기존 LLM 기반 코드 에이전트는 PDE 문제를 입력받아 곧바로 풀이 코드를 생성하는 방식을 취했다. 이 경우 이산화(discretization), 안정화(stabilization), 선형 솔버 설정, 해상도 조정 등 수치 해석 전략이 코드 내부에 암묵적으로 묻히게 된다. 코드 실행이 실패하면 에이전트는 전략 자체를 수정하는 대신 코드 편집으로 대응하기 때문에 수치적 판단이 체계적으로 검토되거나 개선되지 않는다는 한계가 있었다.
AutoPDE는 이 문제를 해결하기 위해 풀이 전략을 코드 생성 전에 독립적인 검사 가능한 객체로 먼저 구성하고, 이를 세 단계로 관리한다. 첫째로 PDE 분석 단계에서 방정식 유형과 대수 구조를 파악하고, 둘째로 수치 방법 선택 단계에서 분석 결과에 맞는 이산화·안정화·선형 솔버를 결정한다. 셋째로 적응형 조정 단계에서 저비용 파일럿 풀이를 실행해 정확도와 실행 시간 예산에 맞게 해상도와 허용 오차를 보정한다. 각 단계는 재사용 가능한 PDE 풀이 스킬 라이브러리를 활용한다.

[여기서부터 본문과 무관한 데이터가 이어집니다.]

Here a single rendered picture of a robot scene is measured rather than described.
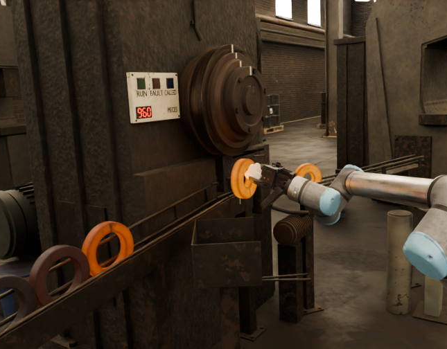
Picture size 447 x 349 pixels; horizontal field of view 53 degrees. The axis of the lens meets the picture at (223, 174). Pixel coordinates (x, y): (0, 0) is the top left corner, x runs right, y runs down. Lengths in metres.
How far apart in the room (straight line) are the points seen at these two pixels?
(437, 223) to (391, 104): 3.35
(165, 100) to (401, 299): 1.54
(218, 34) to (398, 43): 2.59
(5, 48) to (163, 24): 4.25
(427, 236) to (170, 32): 1.22
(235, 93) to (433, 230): 0.94
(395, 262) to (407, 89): 2.30
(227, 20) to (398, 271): 1.48
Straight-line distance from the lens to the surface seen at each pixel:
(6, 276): 1.28
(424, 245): 1.17
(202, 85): 1.75
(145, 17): 1.78
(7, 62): 5.96
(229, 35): 2.22
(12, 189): 2.81
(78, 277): 1.42
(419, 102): 4.37
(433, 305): 2.53
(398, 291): 2.49
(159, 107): 1.75
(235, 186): 1.65
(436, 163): 4.36
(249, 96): 1.86
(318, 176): 2.32
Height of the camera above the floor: 1.15
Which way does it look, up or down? 10 degrees down
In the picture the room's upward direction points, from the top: 3 degrees counter-clockwise
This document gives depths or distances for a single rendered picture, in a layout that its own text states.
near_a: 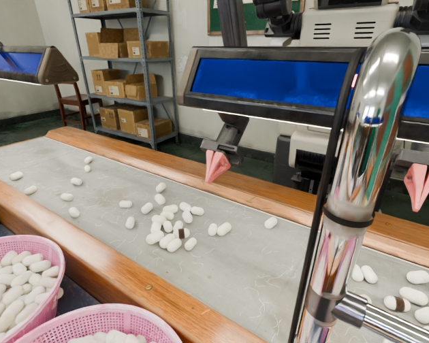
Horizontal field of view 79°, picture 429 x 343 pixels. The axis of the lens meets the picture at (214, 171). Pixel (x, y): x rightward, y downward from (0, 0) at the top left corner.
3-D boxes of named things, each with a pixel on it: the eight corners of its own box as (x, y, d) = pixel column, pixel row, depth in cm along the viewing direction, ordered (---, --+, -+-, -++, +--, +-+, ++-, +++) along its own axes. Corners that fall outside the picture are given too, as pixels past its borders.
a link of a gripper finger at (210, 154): (218, 182, 58) (235, 148, 61) (193, 175, 62) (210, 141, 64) (228, 193, 64) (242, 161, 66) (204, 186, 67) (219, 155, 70)
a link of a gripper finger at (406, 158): (440, 208, 41) (449, 158, 44) (387, 194, 45) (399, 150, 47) (426, 220, 47) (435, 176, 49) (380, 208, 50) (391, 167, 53)
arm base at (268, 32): (302, 15, 93) (270, 17, 99) (299, -4, 86) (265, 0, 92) (295, 37, 92) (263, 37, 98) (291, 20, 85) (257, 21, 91)
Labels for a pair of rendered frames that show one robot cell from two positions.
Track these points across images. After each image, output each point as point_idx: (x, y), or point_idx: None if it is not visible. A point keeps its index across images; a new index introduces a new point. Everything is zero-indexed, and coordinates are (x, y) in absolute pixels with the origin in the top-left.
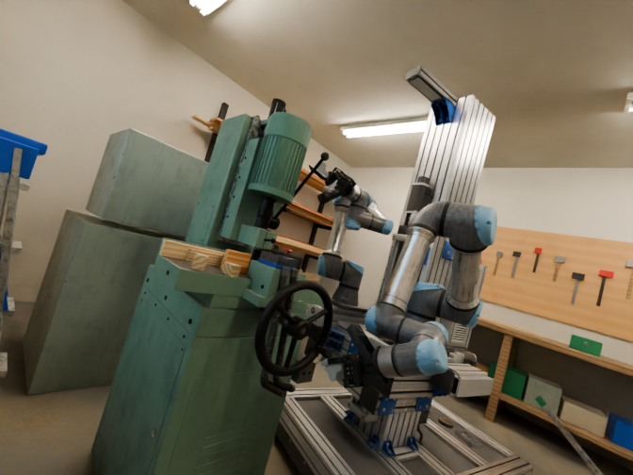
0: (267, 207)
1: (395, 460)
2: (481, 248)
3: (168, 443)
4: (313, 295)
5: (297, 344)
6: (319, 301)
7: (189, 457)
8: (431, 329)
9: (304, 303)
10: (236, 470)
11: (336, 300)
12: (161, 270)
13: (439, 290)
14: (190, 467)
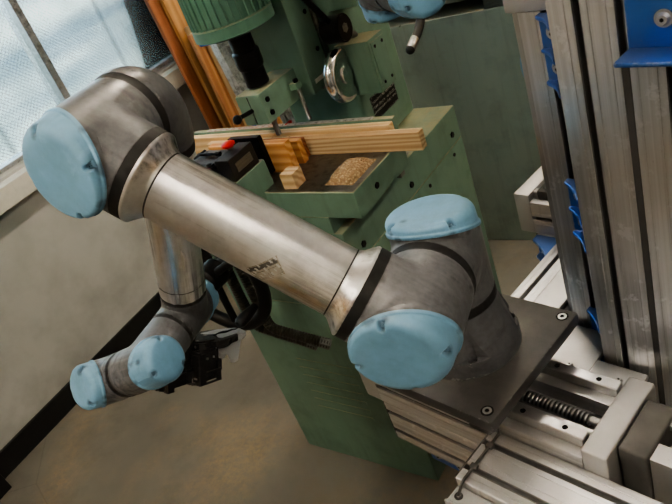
0: (233, 54)
1: None
2: (111, 214)
3: (262, 347)
4: (326, 203)
5: None
6: (348, 211)
7: (293, 369)
8: (126, 350)
9: (318, 216)
10: (364, 410)
11: None
12: None
13: (395, 245)
14: (301, 379)
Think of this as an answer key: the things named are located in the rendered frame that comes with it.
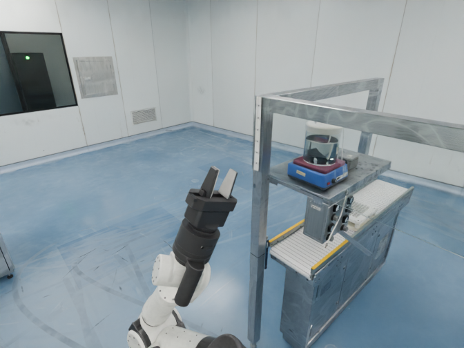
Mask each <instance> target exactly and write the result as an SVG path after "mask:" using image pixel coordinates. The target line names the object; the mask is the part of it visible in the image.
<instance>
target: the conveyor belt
mask: <svg viewBox="0 0 464 348"><path fill-rule="evenodd" d="M303 228H304V227H302V228H301V229H299V230H298V231H296V232H295V233H293V234H291V235H290V236H289V237H287V238H285V239H284V240H282V241H281V242H279V243H277V244H276V245H274V246H273V247H272V248H271V250H270V254H271V255H273V256H274V257H276V258H277V259H279V260H280V261H282V262H283V263H285V264H286V265H288V266H289V267H291V268H292V269H294V270H295V271H297V272H298V273H300V274H301V275H303V276H304V277H305V278H307V279H308V280H311V278H310V275H311V273H310V272H311V267H312V266H313V265H315V264H316V263H317V262H319V261H320V260H321V259H323V258H324V257H325V256H326V255H327V254H328V253H330V252H331V251H333V250H334V249H335V248H336V247H337V246H338V245H339V244H341V243H342V242H344V241H345V240H346V239H345V238H344V237H342V236H341V235H340V234H339V233H337V234H335V235H334V236H333V237H334V239H333V241H332V242H330V241H329V243H328V245H327V247H326V248H325V245H326V243H327V241H326V242H325V243H324V244H321V243H319V242H317V241H315V240H313V239H311V238H310V237H308V236H306V235H304V234H303ZM345 233H347V234H348V235H349V236H351V235H353V234H354V233H355V232H354V231H352V230H351V229H348V231H347V232H345Z"/></svg>
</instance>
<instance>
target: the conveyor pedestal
mask: <svg viewBox="0 0 464 348"><path fill-rule="evenodd" d="M394 231H395V229H393V228H391V227H389V226H387V225H384V226H383V227H381V228H380V229H379V230H378V231H377V232H376V233H375V234H373V235H372V236H371V237H370V238H369V239H368V240H367V241H366V242H365V243H364V244H362V245H363V246H364V247H365V248H366V249H367V250H369V251H370V252H372V254H371V255H370V256H368V255H366V254H365V253H363V252H362V251H361V250H360V249H357V250H356V251H354V252H353V253H352V254H351V255H350V256H349V257H348V258H347V259H346V260H345V261H344V262H342V263H341V264H340V265H339V266H338V267H337V268H335V269H334V270H333V271H332V272H331V273H330V274H329V275H328V276H327V277H326V278H325V279H324V280H322V281H321V282H320V283H319V284H318V285H316V286H315V287H313V286H312V285H310V284H309V283H308V282H306V281H304V280H303V279H302V278H300V277H299V276H297V275H296V274H294V273H293V272H291V271H290V270H288V269H287V268H286V274H285V281H284V294H283V301H282V314H281V321H280V331H281V332H282V333H283V335H282V337H283V338H284V339H285V340H286V341H287V342H288V343H289V344H290V345H291V346H292V347H293V348H310V346H312V344H313V343H314V342H315V341H316V340H317V339H318V338H319V337H320V336H321V335H322V333H323V332H324V331H325V330H326V329H327V328H328V327H329V325H330V324H331V323H332V322H333V321H334V320H335V319H336V318H337V317H338V316H339V315H340V314H341V313H342V312H343V310H344V309H345V308H346V307H347V306H348V305H349V304H350V302H351V301H352V300H353V299H354V298H355V297H356V296H357V295H358V294H359V293H360V292H361V291H362V290H363V289H364V287H365V286H366V285H367V284H368V283H369V282H370V281H371V279H372V278H373V277H374V276H375V275H376V274H377V273H378V272H379V271H380V270H381V268H382V267H383V265H384V264H385V263H386V260H387V256H388V253H389V248H390V246H391V243H392V238H393V236H394Z"/></svg>
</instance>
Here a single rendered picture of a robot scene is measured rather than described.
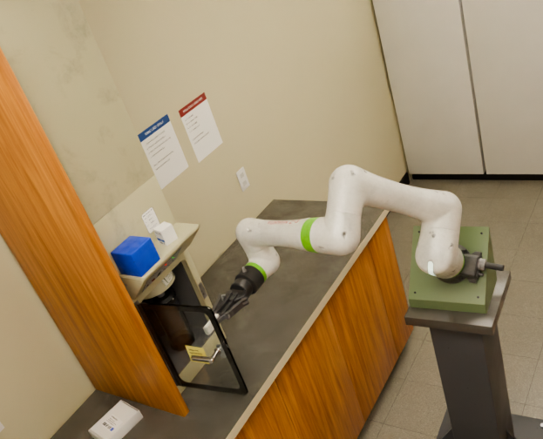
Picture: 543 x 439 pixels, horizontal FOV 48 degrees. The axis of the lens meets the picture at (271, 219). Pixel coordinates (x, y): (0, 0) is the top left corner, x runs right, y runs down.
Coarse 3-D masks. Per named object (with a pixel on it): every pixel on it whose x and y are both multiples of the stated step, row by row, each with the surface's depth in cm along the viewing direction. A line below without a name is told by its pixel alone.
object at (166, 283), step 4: (172, 272) 231; (168, 276) 226; (172, 276) 228; (164, 280) 224; (168, 280) 225; (172, 280) 226; (160, 284) 223; (164, 284) 223; (168, 284) 225; (156, 288) 222; (160, 288) 223; (164, 288) 223; (152, 292) 222; (156, 292) 222; (160, 292) 222; (148, 296) 222; (152, 296) 222
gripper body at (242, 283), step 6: (234, 282) 214; (240, 282) 213; (246, 282) 214; (234, 288) 215; (240, 288) 213; (246, 288) 213; (252, 288) 215; (240, 294) 212; (246, 294) 212; (228, 300) 211; (234, 300) 210; (240, 300) 211
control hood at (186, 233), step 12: (180, 228) 218; (192, 228) 216; (156, 240) 216; (180, 240) 211; (192, 240) 224; (168, 252) 206; (180, 252) 220; (156, 264) 202; (120, 276) 202; (132, 276) 200; (144, 276) 197; (132, 288) 202
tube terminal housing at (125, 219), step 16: (144, 192) 211; (160, 192) 217; (112, 208) 200; (128, 208) 205; (144, 208) 211; (160, 208) 218; (96, 224) 195; (112, 224) 200; (128, 224) 206; (144, 224) 211; (112, 240) 200; (192, 272) 232; (208, 304) 241
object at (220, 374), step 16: (144, 304) 206; (160, 304) 203; (160, 320) 208; (176, 320) 204; (192, 320) 200; (208, 320) 196; (160, 336) 213; (176, 336) 209; (192, 336) 205; (208, 336) 202; (176, 352) 215; (208, 352) 207; (224, 352) 203; (176, 368) 221; (192, 368) 217; (208, 368) 212; (224, 368) 208; (192, 384) 223; (208, 384) 218; (224, 384) 214; (240, 384) 210
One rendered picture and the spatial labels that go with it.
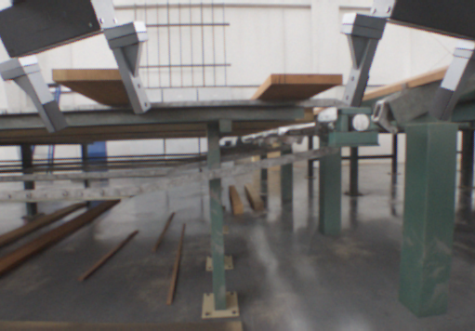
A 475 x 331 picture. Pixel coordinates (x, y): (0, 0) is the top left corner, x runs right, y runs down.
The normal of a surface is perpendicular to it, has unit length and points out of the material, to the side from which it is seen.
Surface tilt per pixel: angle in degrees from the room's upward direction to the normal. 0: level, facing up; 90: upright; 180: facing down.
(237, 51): 89
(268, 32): 88
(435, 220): 90
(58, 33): 113
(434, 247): 90
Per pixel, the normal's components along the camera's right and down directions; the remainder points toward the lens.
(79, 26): -0.07, 0.48
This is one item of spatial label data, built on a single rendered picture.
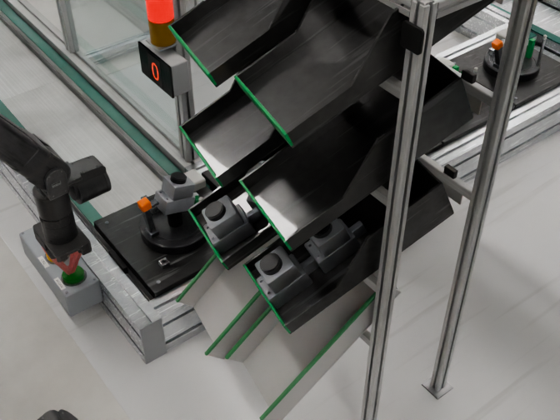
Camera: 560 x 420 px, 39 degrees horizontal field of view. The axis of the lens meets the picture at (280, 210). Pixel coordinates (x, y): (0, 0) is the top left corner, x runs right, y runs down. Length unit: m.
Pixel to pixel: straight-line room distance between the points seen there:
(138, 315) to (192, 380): 0.15
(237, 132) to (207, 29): 0.15
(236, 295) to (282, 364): 0.15
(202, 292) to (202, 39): 0.50
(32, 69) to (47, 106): 0.19
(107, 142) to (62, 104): 0.21
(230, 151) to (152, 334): 0.46
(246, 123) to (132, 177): 0.70
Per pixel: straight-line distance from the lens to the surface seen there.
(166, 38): 1.53
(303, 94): 0.90
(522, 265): 1.69
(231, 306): 1.32
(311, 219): 0.97
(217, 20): 1.04
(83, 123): 1.96
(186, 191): 1.47
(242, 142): 1.08
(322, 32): 0.96
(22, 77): 2.18
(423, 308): 1.57
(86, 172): 1.36
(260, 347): 1.28
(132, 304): 1.44
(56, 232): 1.39
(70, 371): 1.50
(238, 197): 1.23
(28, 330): 1.58
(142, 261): 1.50
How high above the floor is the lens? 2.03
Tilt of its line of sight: 42 degrees down
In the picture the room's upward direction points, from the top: straight up
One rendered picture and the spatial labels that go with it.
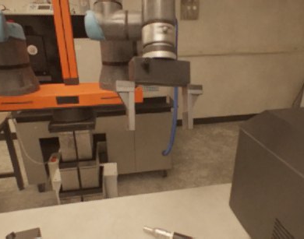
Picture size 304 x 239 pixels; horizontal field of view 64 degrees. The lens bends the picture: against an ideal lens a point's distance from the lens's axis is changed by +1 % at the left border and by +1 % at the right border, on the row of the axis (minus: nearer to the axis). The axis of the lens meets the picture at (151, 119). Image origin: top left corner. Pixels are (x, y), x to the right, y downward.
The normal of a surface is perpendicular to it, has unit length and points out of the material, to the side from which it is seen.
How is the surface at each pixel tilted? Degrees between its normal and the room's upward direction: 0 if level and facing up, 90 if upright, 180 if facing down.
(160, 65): 67
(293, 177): 90
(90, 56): 90
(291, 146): 58
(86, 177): 90
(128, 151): 90
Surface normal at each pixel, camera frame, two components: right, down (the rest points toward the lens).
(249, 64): 0.18, 0.37
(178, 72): 0.33, -0.04
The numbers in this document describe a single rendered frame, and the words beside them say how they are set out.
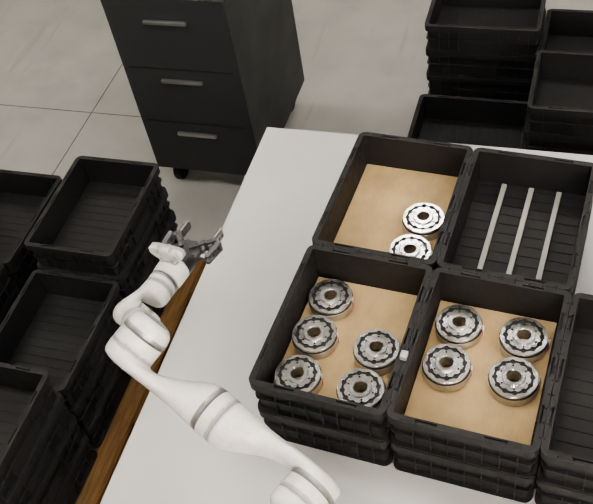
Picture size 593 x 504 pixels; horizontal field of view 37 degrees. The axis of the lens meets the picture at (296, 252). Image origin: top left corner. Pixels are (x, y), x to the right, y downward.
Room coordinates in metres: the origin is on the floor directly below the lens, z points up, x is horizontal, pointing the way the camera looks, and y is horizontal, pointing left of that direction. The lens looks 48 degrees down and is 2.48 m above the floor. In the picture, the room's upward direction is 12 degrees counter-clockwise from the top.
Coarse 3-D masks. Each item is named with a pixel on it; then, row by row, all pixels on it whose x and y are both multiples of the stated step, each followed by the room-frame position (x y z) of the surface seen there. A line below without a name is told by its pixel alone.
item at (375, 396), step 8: (360, 368) 1.08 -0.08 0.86; (344, 376) 1.07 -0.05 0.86; (352, 376) 1.06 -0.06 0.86; (360, 376) 1.06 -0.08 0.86; (368, 376) 1.05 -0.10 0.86; (376, 376) 1.05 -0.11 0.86; (344, 384) 1.05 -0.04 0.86; (376, 384) 1.03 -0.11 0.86; (344, 392) 1.03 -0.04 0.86; (376, 392) 1.01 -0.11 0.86; (344, 400) 1.01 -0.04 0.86; (352, 400) 1.00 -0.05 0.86; (360, 400) 1.00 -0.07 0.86; (368, 400) 1.00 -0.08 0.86; (376, 400) 0.99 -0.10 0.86
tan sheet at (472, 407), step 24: (480, 312) 1.18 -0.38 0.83; (432, 336) 1.14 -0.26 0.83; (552, 336) 1.08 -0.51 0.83; (480, 360) 1.05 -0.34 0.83; (480, 384) 1.00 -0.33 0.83; (408, 408) 0.98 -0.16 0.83; (432, 408) 0.96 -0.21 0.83; (456, 408) 0.95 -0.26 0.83; (480, 408) 0.94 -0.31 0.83; (504, 408) 0.93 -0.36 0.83; (528, 408) 0.92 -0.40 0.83; (480, 432) 0.89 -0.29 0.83; (504, 432) 0.88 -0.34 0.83; (528, 432) 0.86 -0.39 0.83
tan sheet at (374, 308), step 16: (352, 288) 1.32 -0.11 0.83; (368, 288) 1.31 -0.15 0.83; (368, 304) 1.27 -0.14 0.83; (384, 304) 1.26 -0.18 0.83; (400, 304) 1.25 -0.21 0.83; (352, 320) 1.23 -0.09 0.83; (368, 320) 1.22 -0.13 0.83; (384, 320) 1.21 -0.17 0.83; (400, 320) 1.20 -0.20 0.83; (352, 336) 1.19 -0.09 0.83; (400, 336) 1.16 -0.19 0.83; (288, 352) 1.18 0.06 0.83; (336, 352) 1.15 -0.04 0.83; (352, 352) 1.14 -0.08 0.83; (336, 368) 1.11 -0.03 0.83; (352, 368) 1.10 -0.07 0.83; (336, 384) 1.07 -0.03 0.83; (384, 384) 1.05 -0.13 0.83
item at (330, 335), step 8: (304, 320) 1.24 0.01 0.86; (312, 320) 1.23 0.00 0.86; (320, 320) 1.23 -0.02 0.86; (328, 320) 1.22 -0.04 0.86; (296, 328) 1.22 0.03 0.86; (304, 328) 1.21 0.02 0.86; (328, 328) 1.20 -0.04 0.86; (296, 336) 1.20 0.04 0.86; (328, 336) 1.18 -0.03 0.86; (296, 344) 1.17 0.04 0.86; (304, 344) 1.17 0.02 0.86; (312, 344) 1.16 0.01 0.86; (320, 344) 1.16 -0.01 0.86; (328, 344) 1.16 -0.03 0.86; (312, 352) 1.15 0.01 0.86
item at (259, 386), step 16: (304, 256) 1.37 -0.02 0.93; (352, 256) 1.34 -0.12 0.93; (368, 256) 1.33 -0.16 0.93; (432, 272) 1.24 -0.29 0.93; (288, 304) 1.24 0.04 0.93; (416, 304) 1.16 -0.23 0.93; (416, 320) 1.12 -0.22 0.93; (272, 336) 1.16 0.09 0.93; (400, 352) 1.05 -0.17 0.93; (256, 368) 1.09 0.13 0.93; (400, 368) 1.01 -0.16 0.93; (256, 384) 1.05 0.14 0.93; (272, 384) 1.04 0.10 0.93; (304, 400) 0.99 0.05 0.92; (320, 400) 0.98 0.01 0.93; (336, 400) 0.97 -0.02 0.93; (384, 400) 0.95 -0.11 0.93; (368, 416) 0.93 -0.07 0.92; (384, 416) 0.92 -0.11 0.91
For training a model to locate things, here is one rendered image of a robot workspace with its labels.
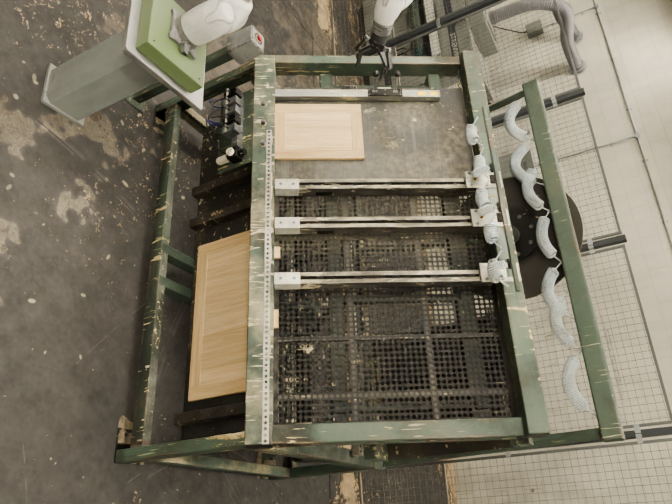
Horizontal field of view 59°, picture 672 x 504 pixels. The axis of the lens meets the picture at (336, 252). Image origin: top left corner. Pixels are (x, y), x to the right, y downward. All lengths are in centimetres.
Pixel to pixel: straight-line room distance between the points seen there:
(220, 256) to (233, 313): 38
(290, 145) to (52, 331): 151
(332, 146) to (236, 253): 80
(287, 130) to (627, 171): 557
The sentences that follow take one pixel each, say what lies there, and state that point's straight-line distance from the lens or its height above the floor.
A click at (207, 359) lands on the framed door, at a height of 36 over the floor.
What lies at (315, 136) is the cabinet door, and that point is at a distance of 337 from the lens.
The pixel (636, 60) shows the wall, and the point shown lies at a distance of 907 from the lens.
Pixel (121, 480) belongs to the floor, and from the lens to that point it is 330.
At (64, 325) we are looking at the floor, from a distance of 315.
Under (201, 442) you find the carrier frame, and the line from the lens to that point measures 289.
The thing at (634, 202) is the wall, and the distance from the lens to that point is 803.
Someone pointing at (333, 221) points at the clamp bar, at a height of 117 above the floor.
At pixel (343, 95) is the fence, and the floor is 123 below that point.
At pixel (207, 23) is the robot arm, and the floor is 102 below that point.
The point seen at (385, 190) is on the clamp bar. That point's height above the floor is 140.
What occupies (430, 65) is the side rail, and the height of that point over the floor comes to 168.
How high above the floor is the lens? 242
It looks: 25 degrees down
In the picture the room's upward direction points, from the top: 74 degrees clockwise
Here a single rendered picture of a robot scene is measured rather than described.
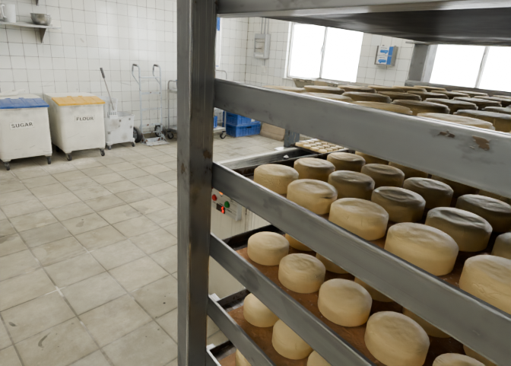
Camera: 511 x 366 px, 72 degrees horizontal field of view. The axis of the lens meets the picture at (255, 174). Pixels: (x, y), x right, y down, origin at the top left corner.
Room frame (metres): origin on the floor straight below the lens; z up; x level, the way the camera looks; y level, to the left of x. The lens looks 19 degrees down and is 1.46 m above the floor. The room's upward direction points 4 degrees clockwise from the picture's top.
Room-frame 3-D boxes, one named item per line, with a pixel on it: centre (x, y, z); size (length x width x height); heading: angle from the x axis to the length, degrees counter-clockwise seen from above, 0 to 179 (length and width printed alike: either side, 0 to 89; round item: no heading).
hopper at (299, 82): (2.18, -0.48, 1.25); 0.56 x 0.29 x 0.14; 44
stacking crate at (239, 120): (6.39, 0.32, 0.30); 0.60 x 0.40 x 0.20; 137
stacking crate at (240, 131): (6.39, 0.32, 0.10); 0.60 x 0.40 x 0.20; 135
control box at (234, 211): (1.57, 0.15, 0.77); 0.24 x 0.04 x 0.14; 44
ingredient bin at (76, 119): (4.47, 2.36, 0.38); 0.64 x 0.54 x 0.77; 44
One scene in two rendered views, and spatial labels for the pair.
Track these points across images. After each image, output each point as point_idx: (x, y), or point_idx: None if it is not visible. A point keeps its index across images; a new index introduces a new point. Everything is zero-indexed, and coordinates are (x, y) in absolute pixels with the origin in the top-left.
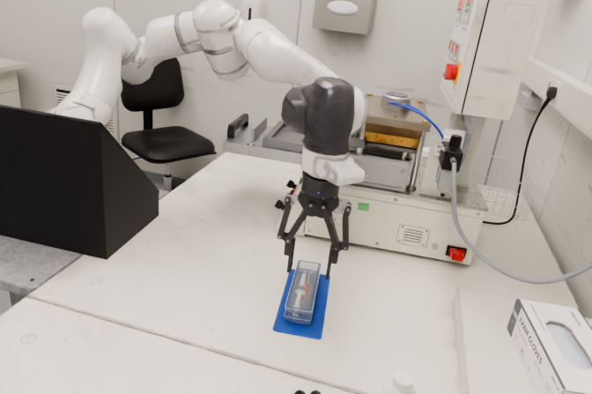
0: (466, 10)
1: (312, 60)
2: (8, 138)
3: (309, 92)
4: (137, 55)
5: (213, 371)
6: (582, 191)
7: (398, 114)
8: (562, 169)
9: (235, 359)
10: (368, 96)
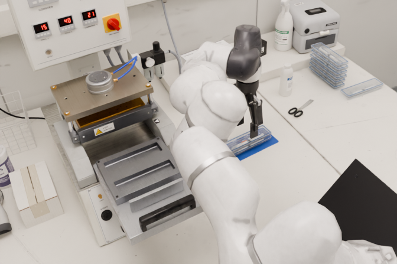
0: None
1: (196, 59)
2: None
3: (255, 41)
4: None
5: (320, 140)
6: None
7: (121, 78)
8: (9, 70)
9: (307, 139)
10: (74, 111)

과학·공학 분야에서 PDE 수치 솔버는 유체역학, 열전달, 구조 해석 등 핵심 시뮬레이션의 기반이 된다. 신뢰할 수 있는 솔버를 구축하려면 실행 가능한 코드뿐 아니라 PDE 구조에 맞는 수치 전략이 필수적이다. AutoPDE의 접근법은 에이전트가 수치 증거를 바탕으로 전략을 수정할 수 있도록 해, 단순 코드 생성 단계를 넘어 과학 컴퓨팅 자동화의 신뢰성을 높이는 방향을 제시한다.